→ Raw data
--

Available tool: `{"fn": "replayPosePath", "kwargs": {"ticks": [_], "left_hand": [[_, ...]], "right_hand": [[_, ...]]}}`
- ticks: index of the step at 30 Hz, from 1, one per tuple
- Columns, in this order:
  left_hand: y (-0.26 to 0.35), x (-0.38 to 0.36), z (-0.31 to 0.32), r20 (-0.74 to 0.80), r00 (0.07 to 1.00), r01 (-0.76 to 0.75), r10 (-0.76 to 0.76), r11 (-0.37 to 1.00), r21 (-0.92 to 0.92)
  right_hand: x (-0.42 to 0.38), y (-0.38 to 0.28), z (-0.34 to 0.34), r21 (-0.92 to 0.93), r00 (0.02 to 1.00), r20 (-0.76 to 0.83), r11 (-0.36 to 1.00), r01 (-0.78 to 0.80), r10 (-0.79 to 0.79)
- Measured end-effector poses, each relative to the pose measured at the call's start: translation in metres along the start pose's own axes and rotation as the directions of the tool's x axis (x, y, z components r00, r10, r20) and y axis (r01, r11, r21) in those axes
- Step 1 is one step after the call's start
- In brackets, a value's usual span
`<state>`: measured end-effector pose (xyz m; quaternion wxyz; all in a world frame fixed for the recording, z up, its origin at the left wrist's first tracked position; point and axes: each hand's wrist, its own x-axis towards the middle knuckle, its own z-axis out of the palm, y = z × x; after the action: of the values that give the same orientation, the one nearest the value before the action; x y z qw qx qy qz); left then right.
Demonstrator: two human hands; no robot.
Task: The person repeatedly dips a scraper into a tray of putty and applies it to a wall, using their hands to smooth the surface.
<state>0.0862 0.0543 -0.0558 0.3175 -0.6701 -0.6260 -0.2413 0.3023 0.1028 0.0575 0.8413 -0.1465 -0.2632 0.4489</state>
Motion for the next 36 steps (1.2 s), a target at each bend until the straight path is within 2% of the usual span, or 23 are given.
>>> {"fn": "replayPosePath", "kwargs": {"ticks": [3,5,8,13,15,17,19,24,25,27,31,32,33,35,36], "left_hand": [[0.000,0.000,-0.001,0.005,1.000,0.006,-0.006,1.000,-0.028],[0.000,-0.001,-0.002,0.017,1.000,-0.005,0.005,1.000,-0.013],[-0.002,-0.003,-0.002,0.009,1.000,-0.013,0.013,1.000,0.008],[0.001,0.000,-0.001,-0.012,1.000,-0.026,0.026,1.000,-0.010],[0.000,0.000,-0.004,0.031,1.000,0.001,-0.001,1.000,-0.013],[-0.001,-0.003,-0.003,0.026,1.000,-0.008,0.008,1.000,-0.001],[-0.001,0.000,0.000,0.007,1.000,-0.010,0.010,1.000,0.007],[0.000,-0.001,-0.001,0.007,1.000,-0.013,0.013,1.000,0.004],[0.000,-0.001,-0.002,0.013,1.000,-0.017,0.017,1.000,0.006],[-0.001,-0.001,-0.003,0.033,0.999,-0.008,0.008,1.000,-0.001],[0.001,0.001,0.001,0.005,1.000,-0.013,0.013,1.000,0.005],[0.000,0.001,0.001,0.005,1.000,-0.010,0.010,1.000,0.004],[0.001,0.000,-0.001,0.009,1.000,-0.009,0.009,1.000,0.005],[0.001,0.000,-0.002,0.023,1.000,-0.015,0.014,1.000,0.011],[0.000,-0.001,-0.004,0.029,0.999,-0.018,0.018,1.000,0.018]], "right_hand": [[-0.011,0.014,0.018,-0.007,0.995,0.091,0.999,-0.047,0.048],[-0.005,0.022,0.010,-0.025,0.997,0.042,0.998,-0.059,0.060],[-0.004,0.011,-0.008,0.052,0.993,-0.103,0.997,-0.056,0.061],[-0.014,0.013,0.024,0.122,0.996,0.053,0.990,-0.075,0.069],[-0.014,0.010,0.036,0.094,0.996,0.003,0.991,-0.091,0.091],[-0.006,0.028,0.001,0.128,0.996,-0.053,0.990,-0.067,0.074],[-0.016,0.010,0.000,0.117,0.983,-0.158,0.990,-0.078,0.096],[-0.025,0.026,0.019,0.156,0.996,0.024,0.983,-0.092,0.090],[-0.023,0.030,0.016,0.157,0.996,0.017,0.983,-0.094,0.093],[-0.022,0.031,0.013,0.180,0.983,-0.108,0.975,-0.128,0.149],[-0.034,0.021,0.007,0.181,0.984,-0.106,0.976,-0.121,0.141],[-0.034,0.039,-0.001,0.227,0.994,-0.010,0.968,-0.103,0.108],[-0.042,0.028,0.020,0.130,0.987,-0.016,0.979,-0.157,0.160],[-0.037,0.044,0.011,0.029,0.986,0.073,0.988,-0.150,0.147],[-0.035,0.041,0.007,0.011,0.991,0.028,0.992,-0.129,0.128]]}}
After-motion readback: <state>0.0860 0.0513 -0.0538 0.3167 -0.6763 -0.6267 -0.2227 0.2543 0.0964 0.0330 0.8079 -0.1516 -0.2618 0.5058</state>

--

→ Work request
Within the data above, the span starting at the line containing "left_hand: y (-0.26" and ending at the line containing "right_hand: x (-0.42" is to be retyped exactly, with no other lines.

→ Exercise solution
  left_hand: y (-0.26 to 0.35), x (-0.38 to 0.36), z (-0.31 to 0.32), r20 (-0.74 to 0.80), r00 (0.07 to 1.00), r01 (-0.76 to 0.75), r10 (-0.76 to 0.76), r11 (-0.37 to 1.00), r21 (-0.92 to 0.92)
  right_hand: x (-0.42 to 0.38), y (-0.38 to 0.28), z (-0.34 to 0.34), r21 (-0.92 to 0.93), r00 (0.02 to 1.00), r20 (-0.76 to 0.83), r11 (-0.36 to 1.00), r01 (-0.78 to 0.80), r10 (-0.79 to 0.79)

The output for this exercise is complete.